TASK ITEM >>
Extract each line of the records below that contains the word "requests".

DATA FOR THE TASK >>
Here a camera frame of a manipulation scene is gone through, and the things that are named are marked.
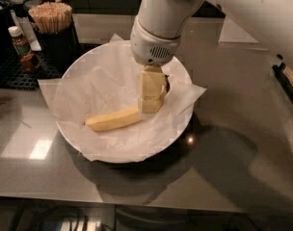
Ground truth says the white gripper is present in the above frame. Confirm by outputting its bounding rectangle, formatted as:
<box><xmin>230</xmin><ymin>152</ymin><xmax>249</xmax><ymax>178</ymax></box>
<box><xmin>130</xmin><ymin>18</ymin><xmax>180</xmax><ymax>115</ymax></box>

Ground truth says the yellow banana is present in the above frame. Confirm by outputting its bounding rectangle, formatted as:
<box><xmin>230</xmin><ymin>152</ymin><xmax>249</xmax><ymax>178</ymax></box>
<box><xmin>83</xmin><ymin>74</ymin><xmax>171</xmax><ymax>133</ymax></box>

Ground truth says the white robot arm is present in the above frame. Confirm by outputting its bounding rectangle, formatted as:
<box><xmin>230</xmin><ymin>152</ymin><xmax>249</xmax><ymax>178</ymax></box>
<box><xmin>130</xmin><ymin>0</ymin><xmax>293</xmax><ymax>102</ymax></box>

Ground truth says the white bowl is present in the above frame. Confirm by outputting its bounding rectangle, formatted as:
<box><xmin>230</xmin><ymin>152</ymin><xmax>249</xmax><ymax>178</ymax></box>
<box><xmin>55</xmin><ymin>39</ymin><xmax>196</xmax><ymax>165</ymax></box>

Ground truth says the white paper liner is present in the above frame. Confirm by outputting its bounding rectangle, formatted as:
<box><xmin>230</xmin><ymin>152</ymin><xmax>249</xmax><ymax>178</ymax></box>
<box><xmin>37</xmin><ymin>33</ymin><xmax>207</xmax><ymax>164</ymax></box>

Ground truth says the black chopstick holder cup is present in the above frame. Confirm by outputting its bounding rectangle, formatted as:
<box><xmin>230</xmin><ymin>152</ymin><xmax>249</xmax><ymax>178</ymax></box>
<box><xmin>37</xmin><ymin>22</ymin><xmax>80</xmax><ymax>73</ymax></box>

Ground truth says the bundle of wooden chopsticks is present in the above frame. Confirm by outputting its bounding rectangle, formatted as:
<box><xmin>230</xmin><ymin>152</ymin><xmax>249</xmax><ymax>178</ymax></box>
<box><xmin>29</xmin><ymin>2</ymin><xmax>72</xmax><ymax>34</ymax></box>

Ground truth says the small red-brown jar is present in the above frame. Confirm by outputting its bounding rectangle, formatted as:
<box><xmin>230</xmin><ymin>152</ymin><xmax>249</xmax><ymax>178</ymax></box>
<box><xmin>20</xmin><ymin>53</ymin><xmax>40</xmax><ymax>72</ymax></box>

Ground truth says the small brown sauce bottle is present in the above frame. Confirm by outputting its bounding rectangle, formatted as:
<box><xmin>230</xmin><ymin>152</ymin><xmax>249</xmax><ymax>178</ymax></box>
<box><xmin>8</xmin><ymin>26</ymin><xmax>31</xmax><ymax>56</ymax></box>

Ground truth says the white flat packet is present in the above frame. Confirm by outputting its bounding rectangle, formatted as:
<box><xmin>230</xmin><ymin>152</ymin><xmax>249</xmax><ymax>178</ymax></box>
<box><xmin>11</xmin><ymin>10</ymin><xmax>41</xmax><ymax>52</ymax></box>

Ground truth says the black grid mat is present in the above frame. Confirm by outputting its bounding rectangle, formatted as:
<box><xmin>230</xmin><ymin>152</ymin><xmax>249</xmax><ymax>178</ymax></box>
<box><xmin>0</xmin><ymin>42</ymin><xmax>101</xmax><ymax>91</ymax></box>

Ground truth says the black container far left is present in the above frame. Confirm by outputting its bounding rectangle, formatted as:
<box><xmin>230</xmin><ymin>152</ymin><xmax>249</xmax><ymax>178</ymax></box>
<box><xmin>0</xmin><ymin>0</ymin><xmax>13</xmax><ymax>62</ymax></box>

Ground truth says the grey lidded shaker jar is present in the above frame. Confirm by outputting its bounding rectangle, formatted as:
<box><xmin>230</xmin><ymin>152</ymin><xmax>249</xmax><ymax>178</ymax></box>
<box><xmin>10</xmin><ymin>0</ymin><xmax>28</xmax><ymax>17</ymax></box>

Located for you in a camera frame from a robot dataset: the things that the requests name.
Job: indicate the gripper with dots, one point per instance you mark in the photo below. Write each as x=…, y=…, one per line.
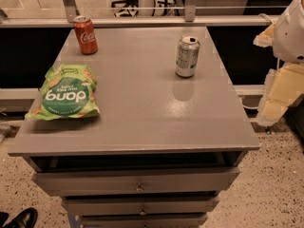
x=291, y=37

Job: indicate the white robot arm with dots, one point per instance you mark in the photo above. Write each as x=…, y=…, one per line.
x=286, y=35

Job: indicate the silver green 7up can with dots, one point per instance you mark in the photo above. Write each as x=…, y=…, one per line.
x=187, y=56

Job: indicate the red coca-cola can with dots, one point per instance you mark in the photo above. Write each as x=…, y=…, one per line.
x=85, y=34

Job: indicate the grey metal railing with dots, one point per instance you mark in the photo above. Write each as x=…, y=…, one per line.
x=60, y=13

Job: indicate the grey drawer cabinet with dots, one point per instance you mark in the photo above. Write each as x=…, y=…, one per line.
x=150, y=118

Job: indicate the middle grey drawer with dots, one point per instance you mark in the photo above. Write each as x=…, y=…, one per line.
x=140, y=206

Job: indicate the grey drawer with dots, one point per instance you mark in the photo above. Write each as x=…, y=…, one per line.
x=148, y=221
x=140, y=206
x=136, y=181

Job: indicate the black office chair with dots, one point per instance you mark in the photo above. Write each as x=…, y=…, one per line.
x=129, y=8

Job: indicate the bottom grey drawer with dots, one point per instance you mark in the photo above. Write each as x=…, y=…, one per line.
x=148, y=221

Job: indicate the green dang chips bag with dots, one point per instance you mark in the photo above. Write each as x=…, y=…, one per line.
x=67, y=93

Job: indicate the top grey drawer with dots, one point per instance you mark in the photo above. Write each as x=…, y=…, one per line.
x=136, y=181

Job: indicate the black leather shoe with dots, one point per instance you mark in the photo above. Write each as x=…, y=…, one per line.
x=26, y=219

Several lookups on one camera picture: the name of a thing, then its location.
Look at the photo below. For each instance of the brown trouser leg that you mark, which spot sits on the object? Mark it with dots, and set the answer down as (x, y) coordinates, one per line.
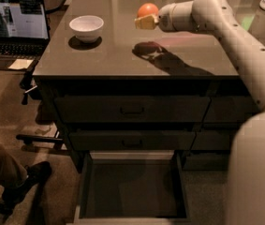
(12, 172)

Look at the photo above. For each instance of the black shoe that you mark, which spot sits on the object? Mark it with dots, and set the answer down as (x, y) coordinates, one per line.
(37, 174)

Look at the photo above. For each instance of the middle right drawer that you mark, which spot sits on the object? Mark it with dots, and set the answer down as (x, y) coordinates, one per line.
(213, 140)

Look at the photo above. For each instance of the middle left drawer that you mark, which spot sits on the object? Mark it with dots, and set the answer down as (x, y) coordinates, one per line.
(107, 140)

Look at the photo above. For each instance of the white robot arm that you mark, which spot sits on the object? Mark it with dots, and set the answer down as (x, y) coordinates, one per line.
(246, 167)

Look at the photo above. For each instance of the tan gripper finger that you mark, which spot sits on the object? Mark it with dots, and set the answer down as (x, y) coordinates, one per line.
(148, 22)

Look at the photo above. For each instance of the open black laptop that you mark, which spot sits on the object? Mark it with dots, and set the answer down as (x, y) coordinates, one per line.
(24, 32)

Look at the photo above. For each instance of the white paper note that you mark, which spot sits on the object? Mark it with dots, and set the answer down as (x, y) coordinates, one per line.
(19, 64)

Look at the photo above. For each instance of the open bottom left drawer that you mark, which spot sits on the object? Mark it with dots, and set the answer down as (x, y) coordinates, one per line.
(137, 188)

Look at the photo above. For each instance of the white ceramic bowl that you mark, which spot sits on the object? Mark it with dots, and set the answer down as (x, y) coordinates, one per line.
(87, 28)

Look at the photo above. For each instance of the top right drawer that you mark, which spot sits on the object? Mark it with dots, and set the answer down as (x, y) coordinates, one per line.
(230, 110)

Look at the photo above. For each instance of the black chair base leg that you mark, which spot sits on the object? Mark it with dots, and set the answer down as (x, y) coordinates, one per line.
(28, 139)

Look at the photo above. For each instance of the orange fruit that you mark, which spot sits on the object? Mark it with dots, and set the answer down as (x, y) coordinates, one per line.
(147, 9)

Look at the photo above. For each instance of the dark cabinet frame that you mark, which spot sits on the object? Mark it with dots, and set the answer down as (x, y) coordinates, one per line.
(207, 87)

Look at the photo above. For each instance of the top left drawer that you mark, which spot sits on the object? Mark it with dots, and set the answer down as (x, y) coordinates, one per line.
(116, 109)

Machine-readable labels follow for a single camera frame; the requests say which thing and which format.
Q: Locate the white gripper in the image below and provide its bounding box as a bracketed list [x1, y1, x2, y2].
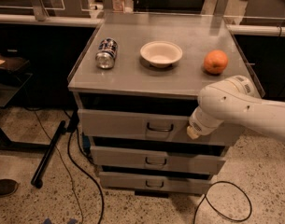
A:
[187, 106, 221, 139]

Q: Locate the grey top drawer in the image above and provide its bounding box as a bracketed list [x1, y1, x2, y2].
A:
[78, 109, 244, 146]

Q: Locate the grey drawer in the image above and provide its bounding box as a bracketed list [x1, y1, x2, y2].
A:
[99, 172, 212, 194]
[78, 109, 244, 146]
[91, 147, 225, 175]

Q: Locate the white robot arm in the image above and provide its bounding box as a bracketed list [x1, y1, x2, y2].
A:
[187, 76, 285, 142]

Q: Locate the grey drawer cabinet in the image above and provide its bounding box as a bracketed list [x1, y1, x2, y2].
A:
[67, 12, 265, 199]

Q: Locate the grey bottom drawer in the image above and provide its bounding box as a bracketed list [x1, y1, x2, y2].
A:
[99, 172, 212, 194]

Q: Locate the grey middle drawer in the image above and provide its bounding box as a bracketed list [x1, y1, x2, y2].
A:
[91, 147, 225, 175]

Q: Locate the orange fruit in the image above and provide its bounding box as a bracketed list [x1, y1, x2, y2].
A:
[204, 49, 229, 75]

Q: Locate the white paper bowl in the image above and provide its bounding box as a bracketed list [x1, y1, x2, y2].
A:
[140, 41, 183, 68]

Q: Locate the blue soda can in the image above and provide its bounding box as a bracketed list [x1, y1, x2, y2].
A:
[95, 37, 118, 69]

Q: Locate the black metal stand leg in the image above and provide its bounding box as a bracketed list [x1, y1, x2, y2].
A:
[31, 120, 65, 189]

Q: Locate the black side table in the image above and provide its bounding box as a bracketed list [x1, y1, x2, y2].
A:
[0, 52, 32, 107]

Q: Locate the dark brown shoe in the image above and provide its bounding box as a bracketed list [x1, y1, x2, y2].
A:
[0, 179, 19, 197]

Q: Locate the black top drawer handle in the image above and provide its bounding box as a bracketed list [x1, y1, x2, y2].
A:
[146, 122, 174, 133]

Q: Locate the black floor cable right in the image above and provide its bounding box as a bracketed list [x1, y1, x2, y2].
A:
[192, 180, 253, 224]

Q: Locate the black floor cable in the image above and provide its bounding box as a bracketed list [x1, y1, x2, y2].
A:
[192, 180, 253, 224]
[64, 109, 106, 224]

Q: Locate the black floor cable left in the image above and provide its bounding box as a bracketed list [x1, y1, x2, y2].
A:
[64, 109, 106, 224]

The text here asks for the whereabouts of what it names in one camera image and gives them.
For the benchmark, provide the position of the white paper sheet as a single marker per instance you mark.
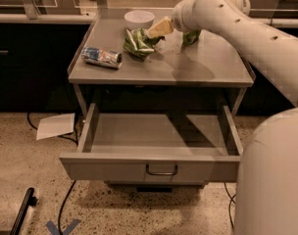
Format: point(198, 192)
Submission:
point(55, 126)

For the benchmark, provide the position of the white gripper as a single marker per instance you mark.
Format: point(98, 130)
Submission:
point(178, 19)

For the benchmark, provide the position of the black drawer handle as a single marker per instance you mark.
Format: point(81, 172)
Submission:
point(161, 173)

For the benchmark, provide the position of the dark counter left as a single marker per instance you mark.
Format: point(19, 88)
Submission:
point(34, 61)

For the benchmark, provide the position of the white bowl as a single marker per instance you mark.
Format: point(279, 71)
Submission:
point(138, 19)

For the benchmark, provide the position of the open grey top drawer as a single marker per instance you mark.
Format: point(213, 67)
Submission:
point(116, 147)

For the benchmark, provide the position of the black bar bottom left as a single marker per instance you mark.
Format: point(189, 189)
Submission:
point(29, 201)

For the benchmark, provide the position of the blue silver crushed can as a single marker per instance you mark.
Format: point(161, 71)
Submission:
point(101, 57)

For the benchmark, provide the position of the grey metal cabinet table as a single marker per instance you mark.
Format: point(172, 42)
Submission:
point(202, 78)

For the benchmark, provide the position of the tall green chip bag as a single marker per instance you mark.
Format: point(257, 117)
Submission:
point(190, 37)

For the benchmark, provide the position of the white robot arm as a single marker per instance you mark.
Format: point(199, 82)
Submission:
point(267, 182)

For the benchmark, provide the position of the green jalapeno chip bag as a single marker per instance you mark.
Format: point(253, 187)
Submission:
point(139, 44)

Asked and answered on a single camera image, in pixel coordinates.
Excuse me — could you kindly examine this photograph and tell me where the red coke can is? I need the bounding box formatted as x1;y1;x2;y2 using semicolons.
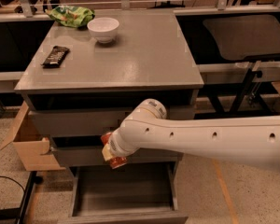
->
101;132;127;169

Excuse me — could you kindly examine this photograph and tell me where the grey top drawer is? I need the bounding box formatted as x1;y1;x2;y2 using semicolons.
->
27;105;196;138

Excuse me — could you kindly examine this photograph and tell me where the white ceramic bowl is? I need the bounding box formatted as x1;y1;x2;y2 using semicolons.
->
87;17;119;44

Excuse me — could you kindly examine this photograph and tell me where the grey drawer cabinet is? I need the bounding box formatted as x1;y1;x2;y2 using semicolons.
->
14;9;205;224

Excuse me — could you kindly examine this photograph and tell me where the black metal table frame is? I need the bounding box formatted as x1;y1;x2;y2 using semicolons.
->
195;55;280;119

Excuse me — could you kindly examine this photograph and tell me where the dark chocolate bar wrapper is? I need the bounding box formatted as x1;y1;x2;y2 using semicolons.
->
42;46;70;68

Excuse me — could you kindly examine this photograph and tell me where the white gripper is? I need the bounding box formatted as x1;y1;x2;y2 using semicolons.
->
102;130;135;161

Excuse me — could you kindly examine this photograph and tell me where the brown cardboard box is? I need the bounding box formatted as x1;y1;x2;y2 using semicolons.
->
0;102;63;171

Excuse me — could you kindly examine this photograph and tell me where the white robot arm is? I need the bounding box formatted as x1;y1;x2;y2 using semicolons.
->
102;99;280;171

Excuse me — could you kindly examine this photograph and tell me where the metal railing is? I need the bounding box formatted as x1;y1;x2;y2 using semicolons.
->
8;0;280;19

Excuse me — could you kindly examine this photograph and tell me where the green chip bag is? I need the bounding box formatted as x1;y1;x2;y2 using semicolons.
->
45;6;95;28

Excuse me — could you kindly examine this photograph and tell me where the grey middle drawer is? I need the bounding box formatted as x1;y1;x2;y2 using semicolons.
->
50;135;183;167

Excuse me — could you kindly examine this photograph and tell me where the grey open bottom drawer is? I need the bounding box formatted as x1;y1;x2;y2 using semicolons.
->
58;162;188;224

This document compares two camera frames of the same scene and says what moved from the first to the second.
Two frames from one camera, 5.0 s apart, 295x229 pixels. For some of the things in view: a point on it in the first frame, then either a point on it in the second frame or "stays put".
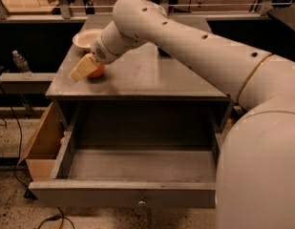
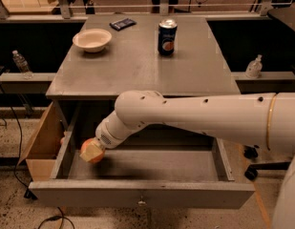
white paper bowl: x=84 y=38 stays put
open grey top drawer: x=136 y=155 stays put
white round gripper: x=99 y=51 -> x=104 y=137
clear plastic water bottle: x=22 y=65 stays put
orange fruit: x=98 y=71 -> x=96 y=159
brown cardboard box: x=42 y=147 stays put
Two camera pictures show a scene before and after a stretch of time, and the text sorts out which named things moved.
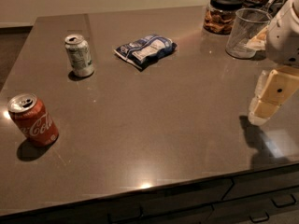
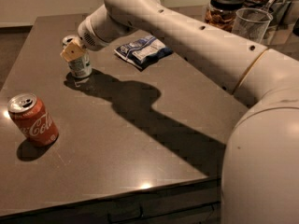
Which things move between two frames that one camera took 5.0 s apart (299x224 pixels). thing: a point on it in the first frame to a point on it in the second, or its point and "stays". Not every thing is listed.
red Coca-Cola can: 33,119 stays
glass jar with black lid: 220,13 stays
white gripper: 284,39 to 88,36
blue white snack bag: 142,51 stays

RESPONSE BELOW >>
Located for you in a camera frame from a robot dataset: the things that the requests name.
Machine-readable labels follow for a single camera frame; the requests say which thing and which format.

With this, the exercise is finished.